● What the task asks: From the records below, extract only the lines running from the line with "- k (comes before" to the line with "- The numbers", both lines included, reproducing them exactly.

___ Data excerpts

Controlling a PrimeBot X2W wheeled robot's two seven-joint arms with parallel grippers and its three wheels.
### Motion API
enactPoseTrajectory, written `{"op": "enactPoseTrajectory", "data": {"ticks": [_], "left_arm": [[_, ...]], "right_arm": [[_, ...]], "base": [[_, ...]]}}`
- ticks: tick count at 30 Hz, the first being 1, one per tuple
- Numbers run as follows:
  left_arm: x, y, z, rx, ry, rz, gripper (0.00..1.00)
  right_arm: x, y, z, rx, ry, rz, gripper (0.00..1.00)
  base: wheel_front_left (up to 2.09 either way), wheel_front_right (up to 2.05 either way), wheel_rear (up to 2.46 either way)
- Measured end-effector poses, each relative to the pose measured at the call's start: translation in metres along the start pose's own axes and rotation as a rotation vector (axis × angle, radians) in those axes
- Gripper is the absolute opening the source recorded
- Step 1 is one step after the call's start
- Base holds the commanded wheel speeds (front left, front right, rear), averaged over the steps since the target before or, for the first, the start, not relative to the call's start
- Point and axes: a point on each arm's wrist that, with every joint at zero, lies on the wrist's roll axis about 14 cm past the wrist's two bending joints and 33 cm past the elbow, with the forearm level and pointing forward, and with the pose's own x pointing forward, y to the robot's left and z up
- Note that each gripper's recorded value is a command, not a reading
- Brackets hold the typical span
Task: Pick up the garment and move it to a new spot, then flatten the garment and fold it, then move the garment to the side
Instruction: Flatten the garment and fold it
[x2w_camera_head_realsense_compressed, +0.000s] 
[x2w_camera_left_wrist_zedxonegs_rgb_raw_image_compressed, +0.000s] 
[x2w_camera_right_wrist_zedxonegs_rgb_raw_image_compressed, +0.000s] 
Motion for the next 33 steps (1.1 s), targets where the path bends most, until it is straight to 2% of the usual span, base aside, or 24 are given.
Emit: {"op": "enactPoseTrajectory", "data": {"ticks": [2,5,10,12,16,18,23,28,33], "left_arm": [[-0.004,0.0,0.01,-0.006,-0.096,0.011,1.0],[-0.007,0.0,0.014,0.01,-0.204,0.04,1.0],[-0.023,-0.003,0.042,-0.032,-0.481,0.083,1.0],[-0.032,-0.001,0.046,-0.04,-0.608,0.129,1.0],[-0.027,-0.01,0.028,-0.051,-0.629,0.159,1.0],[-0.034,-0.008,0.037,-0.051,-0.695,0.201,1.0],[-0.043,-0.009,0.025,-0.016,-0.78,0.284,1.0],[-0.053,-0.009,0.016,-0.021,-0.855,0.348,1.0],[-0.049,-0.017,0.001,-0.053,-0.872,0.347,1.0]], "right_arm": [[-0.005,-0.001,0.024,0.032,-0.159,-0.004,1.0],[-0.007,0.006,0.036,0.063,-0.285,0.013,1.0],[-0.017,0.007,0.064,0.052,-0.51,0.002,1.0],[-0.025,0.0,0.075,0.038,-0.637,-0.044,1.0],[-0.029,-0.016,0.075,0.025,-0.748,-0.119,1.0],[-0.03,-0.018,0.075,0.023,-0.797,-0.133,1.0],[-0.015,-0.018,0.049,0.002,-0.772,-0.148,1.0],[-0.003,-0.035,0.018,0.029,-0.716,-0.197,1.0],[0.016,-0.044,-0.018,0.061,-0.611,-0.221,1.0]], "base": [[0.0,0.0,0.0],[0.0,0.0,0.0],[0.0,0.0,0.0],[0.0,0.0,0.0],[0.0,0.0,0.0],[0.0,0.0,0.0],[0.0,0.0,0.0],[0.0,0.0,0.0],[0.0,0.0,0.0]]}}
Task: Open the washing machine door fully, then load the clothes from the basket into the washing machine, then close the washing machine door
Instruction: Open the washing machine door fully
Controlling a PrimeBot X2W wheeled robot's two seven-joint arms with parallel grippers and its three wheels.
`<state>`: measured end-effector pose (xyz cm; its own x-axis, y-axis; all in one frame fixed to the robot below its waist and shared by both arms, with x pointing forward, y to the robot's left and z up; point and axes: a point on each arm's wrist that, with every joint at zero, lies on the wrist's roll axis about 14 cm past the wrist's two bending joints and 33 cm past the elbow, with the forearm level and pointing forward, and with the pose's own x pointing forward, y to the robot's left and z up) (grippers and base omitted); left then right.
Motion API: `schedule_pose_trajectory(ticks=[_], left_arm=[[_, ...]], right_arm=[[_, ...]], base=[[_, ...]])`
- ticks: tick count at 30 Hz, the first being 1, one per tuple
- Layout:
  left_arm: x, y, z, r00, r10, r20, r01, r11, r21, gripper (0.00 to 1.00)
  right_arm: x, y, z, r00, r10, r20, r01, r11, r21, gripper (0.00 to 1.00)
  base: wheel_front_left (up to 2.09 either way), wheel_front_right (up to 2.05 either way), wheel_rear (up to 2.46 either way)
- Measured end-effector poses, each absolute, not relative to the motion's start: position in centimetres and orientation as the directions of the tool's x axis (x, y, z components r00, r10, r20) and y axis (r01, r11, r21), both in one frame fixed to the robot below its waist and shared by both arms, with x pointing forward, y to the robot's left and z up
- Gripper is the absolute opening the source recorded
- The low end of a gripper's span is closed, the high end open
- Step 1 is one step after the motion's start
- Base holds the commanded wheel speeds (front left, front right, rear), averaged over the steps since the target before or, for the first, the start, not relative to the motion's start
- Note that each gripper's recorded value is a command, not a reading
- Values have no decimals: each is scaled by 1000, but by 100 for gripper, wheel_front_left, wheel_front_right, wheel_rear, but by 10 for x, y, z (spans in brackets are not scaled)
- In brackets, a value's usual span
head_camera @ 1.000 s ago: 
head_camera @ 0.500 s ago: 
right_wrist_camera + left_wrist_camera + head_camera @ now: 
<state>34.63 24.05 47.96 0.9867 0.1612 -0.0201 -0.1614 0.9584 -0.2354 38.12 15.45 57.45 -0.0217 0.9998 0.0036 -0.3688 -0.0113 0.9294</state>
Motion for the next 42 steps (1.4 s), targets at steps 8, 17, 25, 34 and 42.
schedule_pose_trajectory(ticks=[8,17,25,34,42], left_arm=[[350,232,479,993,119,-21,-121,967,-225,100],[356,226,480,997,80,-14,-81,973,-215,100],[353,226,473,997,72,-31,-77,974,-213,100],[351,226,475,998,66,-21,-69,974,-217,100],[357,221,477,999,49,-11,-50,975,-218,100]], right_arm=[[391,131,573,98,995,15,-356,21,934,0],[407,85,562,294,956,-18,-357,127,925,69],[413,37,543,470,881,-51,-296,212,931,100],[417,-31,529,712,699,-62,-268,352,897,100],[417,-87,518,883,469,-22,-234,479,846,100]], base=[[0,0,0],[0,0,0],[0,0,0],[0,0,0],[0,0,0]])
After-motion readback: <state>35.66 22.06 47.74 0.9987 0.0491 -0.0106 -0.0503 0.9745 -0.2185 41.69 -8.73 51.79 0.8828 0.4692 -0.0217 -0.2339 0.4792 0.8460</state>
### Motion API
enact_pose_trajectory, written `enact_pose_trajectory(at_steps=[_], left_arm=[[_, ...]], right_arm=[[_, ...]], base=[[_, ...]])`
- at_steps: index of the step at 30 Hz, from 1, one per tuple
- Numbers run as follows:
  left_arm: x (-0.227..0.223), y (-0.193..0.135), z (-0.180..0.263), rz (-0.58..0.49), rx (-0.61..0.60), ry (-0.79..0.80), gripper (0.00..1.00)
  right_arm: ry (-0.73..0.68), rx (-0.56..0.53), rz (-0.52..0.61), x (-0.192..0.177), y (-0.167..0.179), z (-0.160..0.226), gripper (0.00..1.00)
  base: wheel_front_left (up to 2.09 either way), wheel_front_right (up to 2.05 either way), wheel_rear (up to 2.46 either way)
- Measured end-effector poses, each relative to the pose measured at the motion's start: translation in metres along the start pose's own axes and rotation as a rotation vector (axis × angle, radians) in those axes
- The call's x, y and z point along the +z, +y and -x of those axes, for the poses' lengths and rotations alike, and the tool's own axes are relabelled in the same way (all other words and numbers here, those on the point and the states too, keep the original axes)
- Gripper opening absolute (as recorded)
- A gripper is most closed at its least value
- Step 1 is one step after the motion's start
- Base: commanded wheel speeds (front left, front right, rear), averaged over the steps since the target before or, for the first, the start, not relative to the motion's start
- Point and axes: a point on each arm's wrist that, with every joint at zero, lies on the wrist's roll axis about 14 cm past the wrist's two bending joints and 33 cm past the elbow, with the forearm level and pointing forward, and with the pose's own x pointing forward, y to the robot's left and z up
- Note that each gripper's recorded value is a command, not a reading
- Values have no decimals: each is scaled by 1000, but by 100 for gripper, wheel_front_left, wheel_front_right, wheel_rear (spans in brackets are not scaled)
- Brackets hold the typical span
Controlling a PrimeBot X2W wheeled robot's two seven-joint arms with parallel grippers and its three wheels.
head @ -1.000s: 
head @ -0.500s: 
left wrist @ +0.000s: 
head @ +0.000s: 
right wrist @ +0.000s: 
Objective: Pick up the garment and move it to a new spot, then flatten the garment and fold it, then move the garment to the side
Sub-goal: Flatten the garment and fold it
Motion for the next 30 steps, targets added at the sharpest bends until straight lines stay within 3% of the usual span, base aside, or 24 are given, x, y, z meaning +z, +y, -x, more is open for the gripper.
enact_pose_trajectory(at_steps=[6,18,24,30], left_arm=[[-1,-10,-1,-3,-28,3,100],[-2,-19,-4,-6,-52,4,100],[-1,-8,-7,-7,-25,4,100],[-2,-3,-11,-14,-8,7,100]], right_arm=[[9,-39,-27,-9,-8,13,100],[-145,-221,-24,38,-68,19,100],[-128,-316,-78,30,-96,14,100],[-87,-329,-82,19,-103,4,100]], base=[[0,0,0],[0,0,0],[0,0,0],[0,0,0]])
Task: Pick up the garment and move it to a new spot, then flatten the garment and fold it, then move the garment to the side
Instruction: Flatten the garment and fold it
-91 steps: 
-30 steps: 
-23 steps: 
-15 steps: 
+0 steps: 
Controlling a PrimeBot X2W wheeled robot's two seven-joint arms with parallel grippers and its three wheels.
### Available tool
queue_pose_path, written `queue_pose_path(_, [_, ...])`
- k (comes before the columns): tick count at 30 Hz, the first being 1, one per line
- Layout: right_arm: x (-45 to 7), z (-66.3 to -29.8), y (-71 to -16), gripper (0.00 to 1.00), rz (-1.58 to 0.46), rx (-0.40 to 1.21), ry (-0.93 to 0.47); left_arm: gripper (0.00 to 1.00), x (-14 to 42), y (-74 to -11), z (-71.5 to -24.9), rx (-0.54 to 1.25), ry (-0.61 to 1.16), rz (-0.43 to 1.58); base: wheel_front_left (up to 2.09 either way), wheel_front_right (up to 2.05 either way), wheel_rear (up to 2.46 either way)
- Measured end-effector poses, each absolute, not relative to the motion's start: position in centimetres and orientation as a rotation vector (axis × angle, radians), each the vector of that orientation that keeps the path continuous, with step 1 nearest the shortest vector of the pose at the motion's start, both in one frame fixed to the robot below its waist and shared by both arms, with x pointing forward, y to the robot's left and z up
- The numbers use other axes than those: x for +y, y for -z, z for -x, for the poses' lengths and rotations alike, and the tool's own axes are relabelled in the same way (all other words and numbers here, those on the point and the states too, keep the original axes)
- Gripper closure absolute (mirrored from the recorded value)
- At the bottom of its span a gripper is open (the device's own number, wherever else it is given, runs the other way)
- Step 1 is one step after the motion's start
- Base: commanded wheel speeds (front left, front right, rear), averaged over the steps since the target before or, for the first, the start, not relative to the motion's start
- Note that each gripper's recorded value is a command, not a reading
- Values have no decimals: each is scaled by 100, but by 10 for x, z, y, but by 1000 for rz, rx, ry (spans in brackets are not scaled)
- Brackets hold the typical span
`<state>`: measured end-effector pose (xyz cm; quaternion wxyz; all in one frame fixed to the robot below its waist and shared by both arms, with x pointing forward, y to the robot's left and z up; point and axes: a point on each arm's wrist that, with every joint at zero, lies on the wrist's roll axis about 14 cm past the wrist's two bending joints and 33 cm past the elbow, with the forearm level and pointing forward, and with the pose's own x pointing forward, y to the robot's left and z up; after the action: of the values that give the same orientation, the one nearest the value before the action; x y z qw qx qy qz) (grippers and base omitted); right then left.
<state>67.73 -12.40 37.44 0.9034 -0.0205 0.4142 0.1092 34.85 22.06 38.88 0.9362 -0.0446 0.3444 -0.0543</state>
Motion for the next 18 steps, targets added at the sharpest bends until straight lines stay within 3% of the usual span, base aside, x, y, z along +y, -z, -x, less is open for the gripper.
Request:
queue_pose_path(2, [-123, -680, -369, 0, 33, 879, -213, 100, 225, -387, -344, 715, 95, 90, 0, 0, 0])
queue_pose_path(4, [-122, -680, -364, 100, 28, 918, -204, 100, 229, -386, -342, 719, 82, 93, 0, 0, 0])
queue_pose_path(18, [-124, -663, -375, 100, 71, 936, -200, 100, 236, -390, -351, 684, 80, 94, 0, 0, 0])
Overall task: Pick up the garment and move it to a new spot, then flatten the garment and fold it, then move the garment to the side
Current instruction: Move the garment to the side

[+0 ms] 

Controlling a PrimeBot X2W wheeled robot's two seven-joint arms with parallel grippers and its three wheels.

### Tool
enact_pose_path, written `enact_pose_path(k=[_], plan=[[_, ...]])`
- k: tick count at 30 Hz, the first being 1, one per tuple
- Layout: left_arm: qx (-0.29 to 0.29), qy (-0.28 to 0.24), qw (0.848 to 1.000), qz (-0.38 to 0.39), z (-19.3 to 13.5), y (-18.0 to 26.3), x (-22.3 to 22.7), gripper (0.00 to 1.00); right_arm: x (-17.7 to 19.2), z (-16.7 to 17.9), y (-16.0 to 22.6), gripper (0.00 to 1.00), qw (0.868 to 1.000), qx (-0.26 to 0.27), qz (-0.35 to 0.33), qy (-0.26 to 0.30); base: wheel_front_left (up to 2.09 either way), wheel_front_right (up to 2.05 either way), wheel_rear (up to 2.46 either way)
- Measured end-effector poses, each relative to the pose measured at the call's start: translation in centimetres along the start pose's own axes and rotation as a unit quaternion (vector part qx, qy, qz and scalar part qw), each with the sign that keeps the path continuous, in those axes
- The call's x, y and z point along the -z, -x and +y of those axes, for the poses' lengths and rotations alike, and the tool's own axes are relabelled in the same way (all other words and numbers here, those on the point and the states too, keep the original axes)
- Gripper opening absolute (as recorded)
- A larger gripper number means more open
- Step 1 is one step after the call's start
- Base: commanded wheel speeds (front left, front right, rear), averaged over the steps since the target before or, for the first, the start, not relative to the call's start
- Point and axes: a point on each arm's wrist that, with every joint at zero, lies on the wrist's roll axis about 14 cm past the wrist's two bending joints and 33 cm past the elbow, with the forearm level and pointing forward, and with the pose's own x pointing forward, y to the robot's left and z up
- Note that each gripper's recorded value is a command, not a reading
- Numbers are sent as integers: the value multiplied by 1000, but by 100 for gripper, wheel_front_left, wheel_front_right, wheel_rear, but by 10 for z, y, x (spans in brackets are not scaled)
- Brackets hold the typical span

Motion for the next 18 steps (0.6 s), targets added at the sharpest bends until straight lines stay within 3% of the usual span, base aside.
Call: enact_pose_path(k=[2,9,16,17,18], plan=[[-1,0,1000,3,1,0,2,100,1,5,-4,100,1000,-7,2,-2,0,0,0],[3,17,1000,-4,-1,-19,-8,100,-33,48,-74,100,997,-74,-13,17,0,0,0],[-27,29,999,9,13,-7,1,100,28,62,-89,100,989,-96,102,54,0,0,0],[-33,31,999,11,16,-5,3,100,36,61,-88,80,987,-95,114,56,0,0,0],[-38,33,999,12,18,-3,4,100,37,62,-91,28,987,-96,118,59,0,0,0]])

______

● Solution to this problem:
- k (comes before the columns): tick count at 30 Hz, the first being 1, one per line
- Layout: right_arm: x (-45 to 7), z (-66.3 to -29.8), y (-71 to -16), gripper (0.00 to 1.00), rz (-1.58 to 0.46), rx (-0.40 to 1.21), ry (-0.93 to 0.47); left_arm: gripper (0.00 to 1.00), x (-14 to 42), y (-74 to -11), z (-71.5 to -24.9), rx (-0.54 to 1.25), ry (-0.61 to 1.16), rz (-0.43 to 1.58); base: wheel_front_left (up to 2.09 either way), wheel_front_right (up to 2.05 either way), wheel_rear (up to 2.46 either way)
- Measured end-effector poses, each absolute, not relative to the motion's start: position in centimetres and orientation as a rotation vector (axis × angle, radians), each the vector of that orientation that keeps the path continuous, with step 1 nearest the shortest vector of the pose at the motion's start, both in one frame fixed to the robot below its waist and shared by both arms, with x pointing forward, y to the robot's left and z up
- The numbers use other axes than those: x for +y, y for -z, z for -x, for the poses' lengths and rotations alike, and the tool's own axes are relabelled in the same way (all other words and numbers here, those on the point and the states too, keep the original axes)

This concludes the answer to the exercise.